Wybierałam już numer do mojego ojca, aby dowiedzieć się czy coś wie, aż usłyszałam słowa reportera, które wbiły mi nóż w plecy.

-Pragniemy poinformować państwa z przykrością, iż dzisiaj o godzinie dwunastej czasu lokalnego, doszło do rozbicia samolotu w którym przebywało dwustu ośmiu pasażerów, w tym Prezes największego holdingu na świecie, James Solares. Na ten moment wiemy, że nie znaleziono żadnego, ocalałego. Będziemy informować państwa na bieżąco, i spróbujemy skontaktować się z rodziną pana Solares. Dziękuje, i do usłyszenia.

Kubek wypadł mi z trzęsących się rąk, wpatrywałam się w telewizor z rozchylonymi ustami nie wiedząc co zrobić. Pasek na dole telewizora, z informacją o wypadku, palił mnie w oczy.
Zesztywniała odblokowałam telefon i pośpiesznie zadzwoniłam do męża.
Jedno połączenie, drugie, trzecie, czwarte. Nie odbierał. Przepraszamy, wybrany numer jest poza zasięgiem...

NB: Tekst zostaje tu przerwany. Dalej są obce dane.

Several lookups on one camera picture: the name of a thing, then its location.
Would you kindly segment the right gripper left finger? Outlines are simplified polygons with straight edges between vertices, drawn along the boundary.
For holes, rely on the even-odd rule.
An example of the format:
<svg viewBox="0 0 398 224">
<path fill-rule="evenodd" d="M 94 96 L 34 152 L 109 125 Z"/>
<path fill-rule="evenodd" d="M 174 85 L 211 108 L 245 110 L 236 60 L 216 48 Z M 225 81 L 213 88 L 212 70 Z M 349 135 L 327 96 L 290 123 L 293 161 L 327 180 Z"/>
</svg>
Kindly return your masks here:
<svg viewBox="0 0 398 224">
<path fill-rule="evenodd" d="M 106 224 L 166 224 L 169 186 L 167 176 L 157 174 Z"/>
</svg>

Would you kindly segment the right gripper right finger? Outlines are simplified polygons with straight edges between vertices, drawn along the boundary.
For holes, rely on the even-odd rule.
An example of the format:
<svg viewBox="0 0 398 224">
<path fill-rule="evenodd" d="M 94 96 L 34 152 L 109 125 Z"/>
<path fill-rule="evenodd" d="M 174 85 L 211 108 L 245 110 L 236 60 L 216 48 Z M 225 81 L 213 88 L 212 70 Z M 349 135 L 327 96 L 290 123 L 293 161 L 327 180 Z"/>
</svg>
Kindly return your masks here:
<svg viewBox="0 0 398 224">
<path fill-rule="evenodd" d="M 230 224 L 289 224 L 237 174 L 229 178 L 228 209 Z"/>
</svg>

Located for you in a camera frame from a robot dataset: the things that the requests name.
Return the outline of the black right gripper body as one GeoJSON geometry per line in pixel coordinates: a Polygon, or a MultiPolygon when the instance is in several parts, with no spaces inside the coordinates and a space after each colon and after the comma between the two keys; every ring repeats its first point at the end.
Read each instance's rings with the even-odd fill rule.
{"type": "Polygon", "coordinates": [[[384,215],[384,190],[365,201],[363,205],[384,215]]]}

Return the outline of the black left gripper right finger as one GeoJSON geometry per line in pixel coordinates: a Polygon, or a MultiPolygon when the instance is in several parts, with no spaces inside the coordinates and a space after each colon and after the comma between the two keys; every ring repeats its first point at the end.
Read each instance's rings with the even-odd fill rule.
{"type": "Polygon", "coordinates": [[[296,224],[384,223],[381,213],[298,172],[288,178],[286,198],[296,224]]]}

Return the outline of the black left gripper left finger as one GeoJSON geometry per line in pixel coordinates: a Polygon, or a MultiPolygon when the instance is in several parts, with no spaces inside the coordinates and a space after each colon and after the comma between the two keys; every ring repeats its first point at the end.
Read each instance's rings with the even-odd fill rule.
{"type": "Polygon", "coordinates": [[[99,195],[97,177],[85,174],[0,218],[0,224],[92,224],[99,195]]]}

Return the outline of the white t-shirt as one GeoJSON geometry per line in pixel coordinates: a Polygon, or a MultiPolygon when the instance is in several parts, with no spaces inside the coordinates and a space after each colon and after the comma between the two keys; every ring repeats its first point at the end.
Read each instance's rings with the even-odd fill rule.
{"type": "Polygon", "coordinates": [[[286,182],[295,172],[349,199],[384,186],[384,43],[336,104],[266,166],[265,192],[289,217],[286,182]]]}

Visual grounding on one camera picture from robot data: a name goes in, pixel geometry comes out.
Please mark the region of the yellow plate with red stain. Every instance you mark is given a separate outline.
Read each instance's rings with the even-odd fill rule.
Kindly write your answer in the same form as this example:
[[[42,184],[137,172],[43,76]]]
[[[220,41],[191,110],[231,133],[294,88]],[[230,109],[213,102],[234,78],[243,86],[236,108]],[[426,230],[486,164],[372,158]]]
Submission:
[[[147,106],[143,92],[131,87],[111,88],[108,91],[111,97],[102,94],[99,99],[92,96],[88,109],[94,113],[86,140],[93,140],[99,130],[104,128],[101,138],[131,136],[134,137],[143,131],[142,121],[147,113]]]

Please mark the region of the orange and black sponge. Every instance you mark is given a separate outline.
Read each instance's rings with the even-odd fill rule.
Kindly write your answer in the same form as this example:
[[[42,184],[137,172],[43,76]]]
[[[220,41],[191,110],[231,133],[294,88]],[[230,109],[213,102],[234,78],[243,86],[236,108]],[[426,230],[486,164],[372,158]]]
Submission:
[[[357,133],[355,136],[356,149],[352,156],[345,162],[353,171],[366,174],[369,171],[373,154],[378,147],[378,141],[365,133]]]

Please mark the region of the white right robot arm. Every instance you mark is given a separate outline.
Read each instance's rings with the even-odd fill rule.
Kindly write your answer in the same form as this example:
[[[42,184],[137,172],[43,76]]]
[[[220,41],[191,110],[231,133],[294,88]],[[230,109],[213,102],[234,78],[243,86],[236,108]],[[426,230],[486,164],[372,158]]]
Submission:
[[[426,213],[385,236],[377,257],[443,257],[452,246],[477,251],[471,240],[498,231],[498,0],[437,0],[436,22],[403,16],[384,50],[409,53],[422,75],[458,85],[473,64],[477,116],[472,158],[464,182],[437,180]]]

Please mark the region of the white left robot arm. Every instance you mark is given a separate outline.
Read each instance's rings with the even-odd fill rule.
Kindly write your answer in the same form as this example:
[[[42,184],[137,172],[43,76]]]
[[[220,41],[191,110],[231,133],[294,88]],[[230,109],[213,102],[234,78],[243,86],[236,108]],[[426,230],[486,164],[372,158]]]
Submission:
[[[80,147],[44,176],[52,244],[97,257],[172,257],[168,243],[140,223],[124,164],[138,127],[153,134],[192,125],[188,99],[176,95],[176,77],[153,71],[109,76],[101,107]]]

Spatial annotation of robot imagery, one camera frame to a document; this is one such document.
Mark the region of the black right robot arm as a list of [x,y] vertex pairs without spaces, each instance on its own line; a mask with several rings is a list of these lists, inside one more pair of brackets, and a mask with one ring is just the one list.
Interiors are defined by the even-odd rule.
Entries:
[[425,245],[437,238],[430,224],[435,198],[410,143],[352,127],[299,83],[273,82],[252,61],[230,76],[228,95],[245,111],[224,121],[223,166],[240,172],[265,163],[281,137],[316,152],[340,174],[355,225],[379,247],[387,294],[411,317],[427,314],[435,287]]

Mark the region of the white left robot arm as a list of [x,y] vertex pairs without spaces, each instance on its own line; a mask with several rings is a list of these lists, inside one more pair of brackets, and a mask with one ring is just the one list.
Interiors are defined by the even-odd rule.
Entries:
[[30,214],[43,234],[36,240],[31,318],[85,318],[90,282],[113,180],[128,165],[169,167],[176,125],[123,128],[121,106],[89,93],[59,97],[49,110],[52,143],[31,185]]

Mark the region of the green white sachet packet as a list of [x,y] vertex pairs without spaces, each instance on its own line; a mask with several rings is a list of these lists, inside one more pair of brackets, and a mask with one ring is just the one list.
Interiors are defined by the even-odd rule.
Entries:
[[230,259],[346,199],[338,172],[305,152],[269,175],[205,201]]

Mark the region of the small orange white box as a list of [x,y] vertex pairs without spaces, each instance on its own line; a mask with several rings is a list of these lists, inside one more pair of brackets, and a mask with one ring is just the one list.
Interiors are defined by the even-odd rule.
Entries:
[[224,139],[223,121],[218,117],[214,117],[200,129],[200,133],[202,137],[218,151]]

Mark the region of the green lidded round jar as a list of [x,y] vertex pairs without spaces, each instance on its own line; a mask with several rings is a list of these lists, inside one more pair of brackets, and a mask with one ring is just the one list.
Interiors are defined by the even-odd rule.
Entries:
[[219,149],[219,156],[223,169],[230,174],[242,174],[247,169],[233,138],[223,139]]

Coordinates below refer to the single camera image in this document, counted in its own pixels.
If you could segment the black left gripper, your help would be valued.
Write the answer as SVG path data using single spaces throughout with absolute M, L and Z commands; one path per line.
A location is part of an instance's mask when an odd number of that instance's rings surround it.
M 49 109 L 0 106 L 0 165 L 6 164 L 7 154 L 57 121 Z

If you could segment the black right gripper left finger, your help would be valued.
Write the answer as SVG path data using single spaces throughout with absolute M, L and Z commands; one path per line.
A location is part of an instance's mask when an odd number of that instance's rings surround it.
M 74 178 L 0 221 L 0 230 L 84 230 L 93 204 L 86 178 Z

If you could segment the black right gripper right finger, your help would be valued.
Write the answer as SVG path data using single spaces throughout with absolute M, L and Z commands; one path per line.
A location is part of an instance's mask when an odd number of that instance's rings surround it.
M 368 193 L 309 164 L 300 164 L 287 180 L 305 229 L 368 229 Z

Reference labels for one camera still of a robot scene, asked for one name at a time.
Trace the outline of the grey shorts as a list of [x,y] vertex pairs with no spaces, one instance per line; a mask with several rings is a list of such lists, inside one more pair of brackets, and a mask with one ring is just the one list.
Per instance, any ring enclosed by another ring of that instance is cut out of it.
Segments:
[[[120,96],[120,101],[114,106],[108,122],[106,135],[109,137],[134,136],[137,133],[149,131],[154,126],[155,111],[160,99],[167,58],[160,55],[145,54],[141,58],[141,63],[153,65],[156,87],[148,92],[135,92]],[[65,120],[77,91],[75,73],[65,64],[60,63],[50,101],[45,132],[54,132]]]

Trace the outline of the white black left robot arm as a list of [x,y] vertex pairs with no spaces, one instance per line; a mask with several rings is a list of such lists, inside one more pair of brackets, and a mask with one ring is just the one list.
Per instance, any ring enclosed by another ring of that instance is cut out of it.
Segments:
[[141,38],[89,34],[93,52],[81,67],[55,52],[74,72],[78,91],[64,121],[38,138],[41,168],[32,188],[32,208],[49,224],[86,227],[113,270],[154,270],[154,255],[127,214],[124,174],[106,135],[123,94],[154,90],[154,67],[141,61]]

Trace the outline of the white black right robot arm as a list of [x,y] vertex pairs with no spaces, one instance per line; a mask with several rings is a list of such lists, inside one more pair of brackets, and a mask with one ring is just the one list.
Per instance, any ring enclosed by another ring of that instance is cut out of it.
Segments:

Wszystko w okół zaczęło wirować, brakowało mi powietrza, rozbolała mnie głowa a telefon cały czas wibrował. Wstałam na równe nogi, ale nie minęła nawet sekunda gdy opadłam na kolana i zaczęłam płakać. Przerzuciłam kanał, ale na każdym było to samo. Wypadek pod Nowym Jorkiem.
Podniosłam telefon a tam kolejne nieodebrane wiadomości i połączenia, w tym od Eleny i Sofii.

Kurwa, nie wytrzymałam tego.

To już nie był płacz, to był krzyk, wrzask. Zwinęłam się na podłodze w kłębek i wrzeszczałam, łzy ciekły mi strumieniami, a oddech był krótki i przerywany. Zaczęłam dusić się łzami i trząść, każda myśl o Jamesie i naszej kłótni pogarszała sytuacje.
Telefon który nie przestawał dzwonić, rozsadzał mi głowę. Wzięłam to ustrojstwo do ręki i rozbiłam o drzwi gabinetu. Siedziałam sama w mieszkaniu, w którym mieszkałam z mężem, który teraz nie żyje. Każda rzecz przypominała mi o nim. Poczułam jakby ktoś zaciskał mi pętle na szyi, zrobiłam się bordowa jak burak, i słaba.
Nie wiem ile leżałam na tej podłodze w takim stanie. Może piętnaście minut, dwadzieścia a może kilka godzin.